À la suite des polémiques qui ont éclaté après la finale de la Coupe d’Afrique des Nations et des propos du président de la FIFA dénonçant des comportements « inacceptables », Me Moustapha Kamara, avocat au barreau de Marseille et expert en droit du sport, est intervenu pour clarifier les règles de la Confédération africaine de football (CAF). Selon lui, il n’existe actuellement aucune base juridique susceptible de remettre en cause la victoire du Sénégal, même si des sanctions disciplinaires restent envisageables.
Dans son analyse, Me Moustapha Kamara commence par saluer le parcours exemplaire de l’équipe nationale ainsi que l’engagement de tous les acteurs ayant contribué à ce sacre continental.
« Je profite de cette occasion pour féliciter l’ensemble de la presse sportive sénégalaise, l’État du Sénégal, le ministère, la fédération, le staff technique, le sélectionneur et tous les joueurs, qui nous ont offert le grand plaisir de décrocher cette deuxième étoile, ce second trophée, malgré de grandes difficultés. Cela fait honneur à notre beau pays », a-t-il déclaré.

Abordant les incidents survenus pendant et après la finale, l’avocat rappelle le flot de rumeurs et les déclarations du président de la FIFA sur des comportements « inacceptables » de certains acteurs.
« Il y a eu beaucoup de rumeurs et d’incidents suite aux événements survenus pendant et après le match, avec les déclarations du président de la FIFA concernant des comportements inacceptables de certains joueurs et du sélectionneur du Sénégal », souligne-t-il.

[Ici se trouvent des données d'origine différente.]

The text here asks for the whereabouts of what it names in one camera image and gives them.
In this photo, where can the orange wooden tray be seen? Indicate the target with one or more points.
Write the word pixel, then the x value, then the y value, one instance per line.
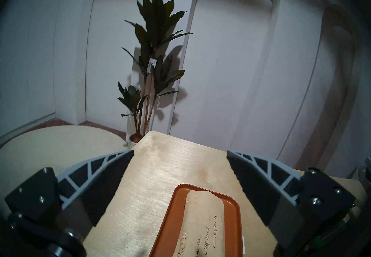
pixel 232 215

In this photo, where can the tall dark green plant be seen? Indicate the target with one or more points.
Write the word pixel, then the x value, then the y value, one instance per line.
pixel 153 27

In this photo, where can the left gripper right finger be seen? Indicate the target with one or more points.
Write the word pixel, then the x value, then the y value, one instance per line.
pixel 261 192

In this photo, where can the small white paper slip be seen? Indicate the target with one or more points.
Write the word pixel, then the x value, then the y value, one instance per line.
pixel 244 244

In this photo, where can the white plant tag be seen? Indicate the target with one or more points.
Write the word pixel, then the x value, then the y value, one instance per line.
pixel 152 65

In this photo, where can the brown envelope with flap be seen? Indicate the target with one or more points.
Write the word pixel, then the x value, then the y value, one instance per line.
pixel 203 224

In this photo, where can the beige oval rug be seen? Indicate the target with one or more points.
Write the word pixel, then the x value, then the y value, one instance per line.
pixel 58 146

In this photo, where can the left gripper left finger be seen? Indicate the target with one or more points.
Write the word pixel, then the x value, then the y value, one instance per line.
pixel 98 189

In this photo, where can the light wooden table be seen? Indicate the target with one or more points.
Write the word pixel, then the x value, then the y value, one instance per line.
pixel 156 178

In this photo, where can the white plant pot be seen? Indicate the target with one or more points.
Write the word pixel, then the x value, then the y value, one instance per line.
pixel 134 139

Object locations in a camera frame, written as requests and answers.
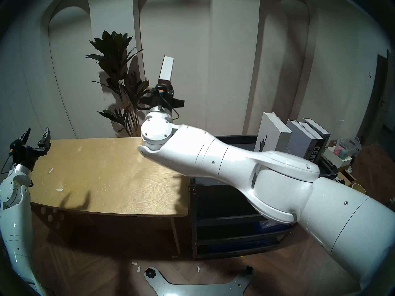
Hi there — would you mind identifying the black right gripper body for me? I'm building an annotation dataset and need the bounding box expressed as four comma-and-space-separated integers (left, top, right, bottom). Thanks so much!
138, 89, 185, 113

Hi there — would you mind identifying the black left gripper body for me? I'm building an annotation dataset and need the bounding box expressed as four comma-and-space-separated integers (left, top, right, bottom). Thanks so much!
13, 144, 52, 173

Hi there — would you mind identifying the brown HOMES book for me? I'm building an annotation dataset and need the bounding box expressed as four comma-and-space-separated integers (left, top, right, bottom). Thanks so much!
158, 55, 175, 90

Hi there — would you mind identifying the white Statue of Liberty book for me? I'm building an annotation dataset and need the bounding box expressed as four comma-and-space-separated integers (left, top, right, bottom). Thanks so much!
254, 112, 292, 153

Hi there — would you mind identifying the grey Discontent book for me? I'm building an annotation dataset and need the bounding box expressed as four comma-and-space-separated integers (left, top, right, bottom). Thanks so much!
285, 119, 324, 159

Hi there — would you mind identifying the black CENTURY book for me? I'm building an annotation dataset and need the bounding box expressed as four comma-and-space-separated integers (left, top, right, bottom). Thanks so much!
301, 122, 325, 164

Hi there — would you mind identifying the grey iaura book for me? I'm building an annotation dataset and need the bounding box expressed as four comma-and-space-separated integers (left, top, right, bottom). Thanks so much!
304, 118, 331, 148

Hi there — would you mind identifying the black three-tier shelf cart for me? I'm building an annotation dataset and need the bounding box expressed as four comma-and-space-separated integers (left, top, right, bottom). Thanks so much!
189, 135, 338, 259

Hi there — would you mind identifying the dark green leafy plant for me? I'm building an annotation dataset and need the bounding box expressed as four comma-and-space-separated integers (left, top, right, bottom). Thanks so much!
85, 30, 151, 137

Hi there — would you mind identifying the light wooden table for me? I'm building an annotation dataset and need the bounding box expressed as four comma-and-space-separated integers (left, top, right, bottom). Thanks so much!
29, 136, 189, 255

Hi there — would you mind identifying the flat blue bin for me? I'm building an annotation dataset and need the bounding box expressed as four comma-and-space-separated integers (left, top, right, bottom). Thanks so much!
206, 239, 269, 253

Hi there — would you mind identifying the white box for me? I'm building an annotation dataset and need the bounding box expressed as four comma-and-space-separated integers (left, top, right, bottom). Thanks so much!
324, 146, 352, 169

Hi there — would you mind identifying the clear plastic storage box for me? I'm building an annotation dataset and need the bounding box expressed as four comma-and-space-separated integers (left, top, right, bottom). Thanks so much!
335, 138, 362, 159

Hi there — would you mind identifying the brown cardboard box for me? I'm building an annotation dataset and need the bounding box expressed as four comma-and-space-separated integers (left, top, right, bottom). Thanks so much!
336, 166, 358, 186

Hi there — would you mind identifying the dark door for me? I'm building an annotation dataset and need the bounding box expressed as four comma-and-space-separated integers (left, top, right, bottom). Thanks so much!
358, 50, 395, 145

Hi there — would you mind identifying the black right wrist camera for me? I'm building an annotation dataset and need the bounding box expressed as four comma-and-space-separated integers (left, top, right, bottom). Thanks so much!
154, 83, 174, 97

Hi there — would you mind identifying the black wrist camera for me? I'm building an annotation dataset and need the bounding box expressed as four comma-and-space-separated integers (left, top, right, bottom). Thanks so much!
9, 140, 23, 158
154, 83, 174, 97

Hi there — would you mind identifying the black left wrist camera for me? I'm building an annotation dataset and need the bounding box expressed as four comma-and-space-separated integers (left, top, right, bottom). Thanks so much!
9, 140, 23, 158

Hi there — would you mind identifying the black right camera cable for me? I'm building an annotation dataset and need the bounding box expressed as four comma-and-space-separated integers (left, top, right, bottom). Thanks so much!
157, 93, 181, 121

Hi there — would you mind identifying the black camera cable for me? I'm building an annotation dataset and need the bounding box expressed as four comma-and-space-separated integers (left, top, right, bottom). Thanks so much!
0, 155, 13, 175
157, 93, 181, 121

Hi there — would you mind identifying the black left camera cable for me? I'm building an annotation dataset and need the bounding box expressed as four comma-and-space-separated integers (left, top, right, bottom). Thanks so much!
0, 155, 13, 175

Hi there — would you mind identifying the grey metal robot base plate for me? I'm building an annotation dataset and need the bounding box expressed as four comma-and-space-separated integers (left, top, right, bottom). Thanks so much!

Sur le plan réglementaire, Me Kamara précise que les textes de la CAF prévoient des sanctions strictes dans des situations clairement définies.
« Le règlement est très précis : si, pendant un match, certains joueurs quittent le terrain sans l’autorisation de l’arbitre, des sanctions peuvent être appliquées, allant jusqu’au forfait. Les articles 64 et 82 de la CAF, ainsi que l’article 148, prévoient diverses mesures disciplinaires, comme des amendes, des suspensions, des interdictions de match ou de stade. C’est un véritable chapelet de sanctions prévues par les textes. »
Cependant, il insiste sur une condition essentielle à l’application de ces sanctions.
« Pour que ces mesures puissent être appliquées, il faut que l’arbitre ait constaté lui-même les fautes des joueurs ou du staff technique. Or, ici, l’arbitre ne les a pas constatées, et les dirigeants marocains n’en ont pas non plus fait état. »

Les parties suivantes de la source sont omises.